Work to complete
Look below for the lines from the one with "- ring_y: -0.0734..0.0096" to the one with "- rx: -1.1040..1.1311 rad", and copy exactly those lines, both ends included.

Extracted records:
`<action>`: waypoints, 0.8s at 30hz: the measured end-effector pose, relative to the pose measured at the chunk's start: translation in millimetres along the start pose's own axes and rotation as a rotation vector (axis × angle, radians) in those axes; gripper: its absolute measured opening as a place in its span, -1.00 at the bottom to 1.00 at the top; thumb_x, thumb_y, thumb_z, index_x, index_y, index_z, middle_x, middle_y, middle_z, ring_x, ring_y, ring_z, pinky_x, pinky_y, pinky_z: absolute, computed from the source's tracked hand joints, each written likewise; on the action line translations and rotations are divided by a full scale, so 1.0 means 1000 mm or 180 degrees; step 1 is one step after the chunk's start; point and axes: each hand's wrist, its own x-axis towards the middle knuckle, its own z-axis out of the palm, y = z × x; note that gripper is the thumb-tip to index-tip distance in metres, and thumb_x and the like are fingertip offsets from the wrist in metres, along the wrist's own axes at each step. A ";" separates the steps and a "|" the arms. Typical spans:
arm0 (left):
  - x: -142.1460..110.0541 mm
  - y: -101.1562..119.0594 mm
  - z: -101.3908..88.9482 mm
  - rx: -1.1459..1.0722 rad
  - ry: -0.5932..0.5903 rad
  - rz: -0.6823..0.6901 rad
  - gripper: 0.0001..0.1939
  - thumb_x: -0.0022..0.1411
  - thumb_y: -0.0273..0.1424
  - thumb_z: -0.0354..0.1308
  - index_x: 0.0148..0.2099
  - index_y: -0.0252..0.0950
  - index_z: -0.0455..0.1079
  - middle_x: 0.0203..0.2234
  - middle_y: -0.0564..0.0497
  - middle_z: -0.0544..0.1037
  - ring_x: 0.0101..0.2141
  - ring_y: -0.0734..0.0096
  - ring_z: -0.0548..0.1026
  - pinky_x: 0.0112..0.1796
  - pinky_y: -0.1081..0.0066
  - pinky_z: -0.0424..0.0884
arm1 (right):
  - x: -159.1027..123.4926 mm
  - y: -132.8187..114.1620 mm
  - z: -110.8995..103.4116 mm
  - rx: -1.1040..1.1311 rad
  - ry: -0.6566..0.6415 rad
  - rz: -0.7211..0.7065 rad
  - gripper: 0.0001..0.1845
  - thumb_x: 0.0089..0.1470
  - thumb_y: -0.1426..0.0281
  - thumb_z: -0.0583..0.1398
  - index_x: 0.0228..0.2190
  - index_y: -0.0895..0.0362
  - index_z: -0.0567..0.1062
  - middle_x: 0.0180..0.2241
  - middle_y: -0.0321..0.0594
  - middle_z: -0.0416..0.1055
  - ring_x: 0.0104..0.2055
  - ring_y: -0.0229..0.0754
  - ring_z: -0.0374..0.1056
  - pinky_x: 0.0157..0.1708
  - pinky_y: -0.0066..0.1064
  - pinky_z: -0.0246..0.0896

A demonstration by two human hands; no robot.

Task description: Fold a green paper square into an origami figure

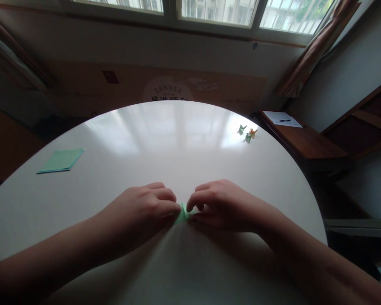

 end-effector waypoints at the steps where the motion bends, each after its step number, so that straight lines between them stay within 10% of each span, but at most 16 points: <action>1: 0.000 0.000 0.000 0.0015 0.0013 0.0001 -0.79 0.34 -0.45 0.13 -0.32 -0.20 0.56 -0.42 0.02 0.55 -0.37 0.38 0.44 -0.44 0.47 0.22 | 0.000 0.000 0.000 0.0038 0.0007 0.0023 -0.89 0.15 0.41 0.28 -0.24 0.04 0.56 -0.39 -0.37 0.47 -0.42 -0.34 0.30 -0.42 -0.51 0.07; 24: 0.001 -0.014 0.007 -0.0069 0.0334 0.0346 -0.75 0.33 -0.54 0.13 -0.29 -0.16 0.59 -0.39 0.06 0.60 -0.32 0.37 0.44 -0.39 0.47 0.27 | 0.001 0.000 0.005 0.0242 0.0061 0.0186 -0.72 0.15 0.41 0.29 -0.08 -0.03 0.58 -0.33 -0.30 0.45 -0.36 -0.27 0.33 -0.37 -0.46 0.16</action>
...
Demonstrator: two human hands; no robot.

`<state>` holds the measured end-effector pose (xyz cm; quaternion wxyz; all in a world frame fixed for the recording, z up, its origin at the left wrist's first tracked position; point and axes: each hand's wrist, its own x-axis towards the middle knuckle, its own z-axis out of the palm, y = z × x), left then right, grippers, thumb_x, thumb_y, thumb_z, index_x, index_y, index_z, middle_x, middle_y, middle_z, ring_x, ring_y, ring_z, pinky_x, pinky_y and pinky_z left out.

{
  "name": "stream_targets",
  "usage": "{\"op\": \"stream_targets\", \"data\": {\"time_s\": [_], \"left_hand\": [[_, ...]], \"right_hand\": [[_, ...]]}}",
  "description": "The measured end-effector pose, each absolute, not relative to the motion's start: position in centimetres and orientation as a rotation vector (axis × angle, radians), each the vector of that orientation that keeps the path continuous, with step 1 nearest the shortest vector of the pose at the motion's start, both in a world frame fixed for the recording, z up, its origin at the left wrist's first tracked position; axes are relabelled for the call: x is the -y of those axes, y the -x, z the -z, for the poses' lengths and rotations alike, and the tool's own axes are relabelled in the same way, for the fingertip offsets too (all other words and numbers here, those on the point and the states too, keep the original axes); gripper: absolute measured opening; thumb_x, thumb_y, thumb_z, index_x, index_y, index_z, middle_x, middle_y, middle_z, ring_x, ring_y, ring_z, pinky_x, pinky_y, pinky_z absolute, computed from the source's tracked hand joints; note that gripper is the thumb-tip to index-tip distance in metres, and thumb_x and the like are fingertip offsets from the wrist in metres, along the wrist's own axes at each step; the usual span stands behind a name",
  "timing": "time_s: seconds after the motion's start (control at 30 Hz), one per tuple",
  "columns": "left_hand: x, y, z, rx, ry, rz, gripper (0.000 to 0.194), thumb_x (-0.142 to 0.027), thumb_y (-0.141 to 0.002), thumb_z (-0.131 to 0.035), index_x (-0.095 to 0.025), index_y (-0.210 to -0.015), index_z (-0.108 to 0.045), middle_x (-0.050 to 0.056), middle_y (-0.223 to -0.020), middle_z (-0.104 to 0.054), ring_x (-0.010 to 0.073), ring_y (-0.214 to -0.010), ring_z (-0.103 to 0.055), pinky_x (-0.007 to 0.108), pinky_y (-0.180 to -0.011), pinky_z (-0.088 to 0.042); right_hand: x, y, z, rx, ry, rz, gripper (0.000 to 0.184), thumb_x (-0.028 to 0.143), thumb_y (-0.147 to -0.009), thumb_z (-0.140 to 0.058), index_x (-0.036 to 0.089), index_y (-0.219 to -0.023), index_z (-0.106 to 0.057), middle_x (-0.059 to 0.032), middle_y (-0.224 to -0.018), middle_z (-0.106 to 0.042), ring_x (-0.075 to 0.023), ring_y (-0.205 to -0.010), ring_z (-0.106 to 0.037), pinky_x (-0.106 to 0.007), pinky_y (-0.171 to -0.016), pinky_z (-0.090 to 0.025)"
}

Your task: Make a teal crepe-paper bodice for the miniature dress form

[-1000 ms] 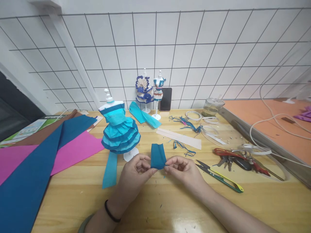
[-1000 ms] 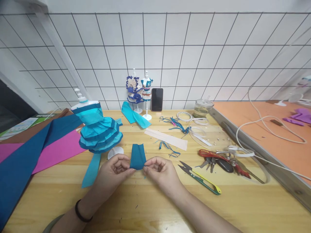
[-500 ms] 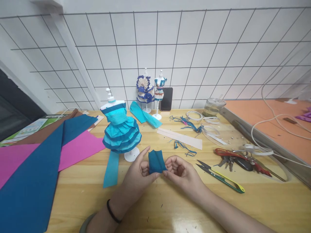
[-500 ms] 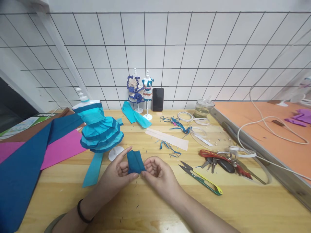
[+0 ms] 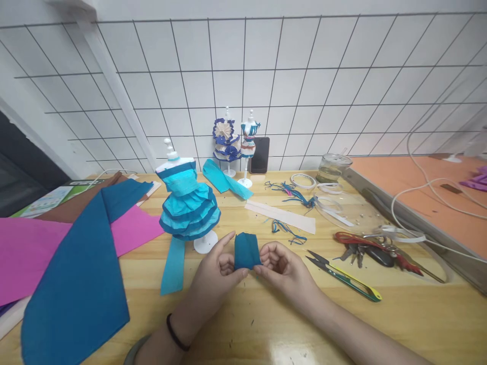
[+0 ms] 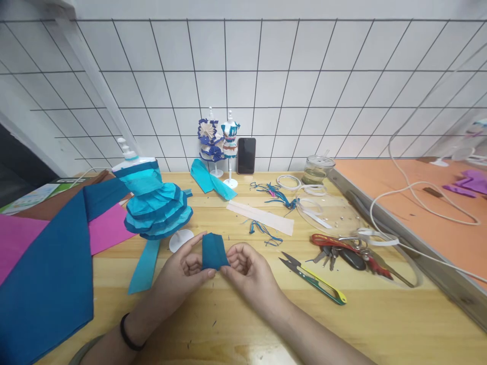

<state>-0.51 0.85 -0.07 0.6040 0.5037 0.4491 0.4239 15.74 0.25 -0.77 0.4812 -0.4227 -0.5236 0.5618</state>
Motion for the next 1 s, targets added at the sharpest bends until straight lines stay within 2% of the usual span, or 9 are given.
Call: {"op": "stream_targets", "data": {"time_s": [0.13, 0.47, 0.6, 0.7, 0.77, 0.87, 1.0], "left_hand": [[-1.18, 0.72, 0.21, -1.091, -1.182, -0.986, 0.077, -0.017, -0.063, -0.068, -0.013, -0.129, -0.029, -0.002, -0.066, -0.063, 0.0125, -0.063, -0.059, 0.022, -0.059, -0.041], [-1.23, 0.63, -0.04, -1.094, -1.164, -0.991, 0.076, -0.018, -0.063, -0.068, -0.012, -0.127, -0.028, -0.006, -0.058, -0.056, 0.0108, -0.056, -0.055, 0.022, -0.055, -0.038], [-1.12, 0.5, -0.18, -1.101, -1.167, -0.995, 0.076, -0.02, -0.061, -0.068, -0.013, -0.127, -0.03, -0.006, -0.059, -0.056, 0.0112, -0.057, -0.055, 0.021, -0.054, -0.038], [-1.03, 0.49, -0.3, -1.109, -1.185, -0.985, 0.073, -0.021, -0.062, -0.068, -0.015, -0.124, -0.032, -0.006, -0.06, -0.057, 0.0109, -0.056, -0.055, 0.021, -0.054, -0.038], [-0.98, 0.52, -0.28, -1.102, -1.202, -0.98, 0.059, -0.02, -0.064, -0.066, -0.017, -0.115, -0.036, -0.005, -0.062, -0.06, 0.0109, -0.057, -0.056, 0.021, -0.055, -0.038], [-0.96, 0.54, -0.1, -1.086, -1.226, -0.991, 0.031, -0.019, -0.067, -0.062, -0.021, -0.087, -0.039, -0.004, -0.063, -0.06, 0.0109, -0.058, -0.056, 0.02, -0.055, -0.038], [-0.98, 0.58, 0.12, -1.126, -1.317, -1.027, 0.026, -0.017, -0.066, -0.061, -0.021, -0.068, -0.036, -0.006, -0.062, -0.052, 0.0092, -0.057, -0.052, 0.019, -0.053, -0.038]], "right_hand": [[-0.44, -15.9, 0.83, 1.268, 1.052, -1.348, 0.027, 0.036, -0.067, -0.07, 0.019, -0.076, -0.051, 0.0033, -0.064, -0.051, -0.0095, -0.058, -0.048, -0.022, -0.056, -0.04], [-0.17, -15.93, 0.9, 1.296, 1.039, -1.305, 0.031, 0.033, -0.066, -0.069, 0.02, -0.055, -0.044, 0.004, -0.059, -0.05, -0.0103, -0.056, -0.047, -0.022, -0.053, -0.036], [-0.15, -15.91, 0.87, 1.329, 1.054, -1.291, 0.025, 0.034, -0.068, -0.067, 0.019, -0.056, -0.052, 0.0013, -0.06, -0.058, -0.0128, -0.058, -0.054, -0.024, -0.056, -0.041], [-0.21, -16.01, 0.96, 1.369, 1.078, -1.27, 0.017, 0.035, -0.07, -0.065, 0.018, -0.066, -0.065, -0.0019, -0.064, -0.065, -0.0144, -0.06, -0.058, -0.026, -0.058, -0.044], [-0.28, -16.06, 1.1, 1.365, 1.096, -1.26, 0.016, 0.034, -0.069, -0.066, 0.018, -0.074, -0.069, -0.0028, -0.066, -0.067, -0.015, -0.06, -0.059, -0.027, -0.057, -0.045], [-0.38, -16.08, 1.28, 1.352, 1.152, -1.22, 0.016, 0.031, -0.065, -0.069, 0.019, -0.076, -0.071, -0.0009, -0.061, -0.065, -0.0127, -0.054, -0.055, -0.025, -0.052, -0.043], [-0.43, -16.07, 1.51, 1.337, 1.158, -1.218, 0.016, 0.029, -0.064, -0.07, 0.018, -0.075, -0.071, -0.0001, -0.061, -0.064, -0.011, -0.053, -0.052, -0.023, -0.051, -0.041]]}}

Your solution
  - ring_y: -0.0734..0.0096
  - ring_z: -0.0548..0.1026
  - pinky_x: 0.0112..0.1796
  - pinky_y: -0.1081..0.0066
  - pinky_z: -0.0424..0.0884
arm1 (right):
  - x: -159.1027..123.4926 mm
  - y: -132.8187..114.1620 mm
  - z: -110.8995..103.4116 mm
  - rx: -1.1040..1.1311 rad

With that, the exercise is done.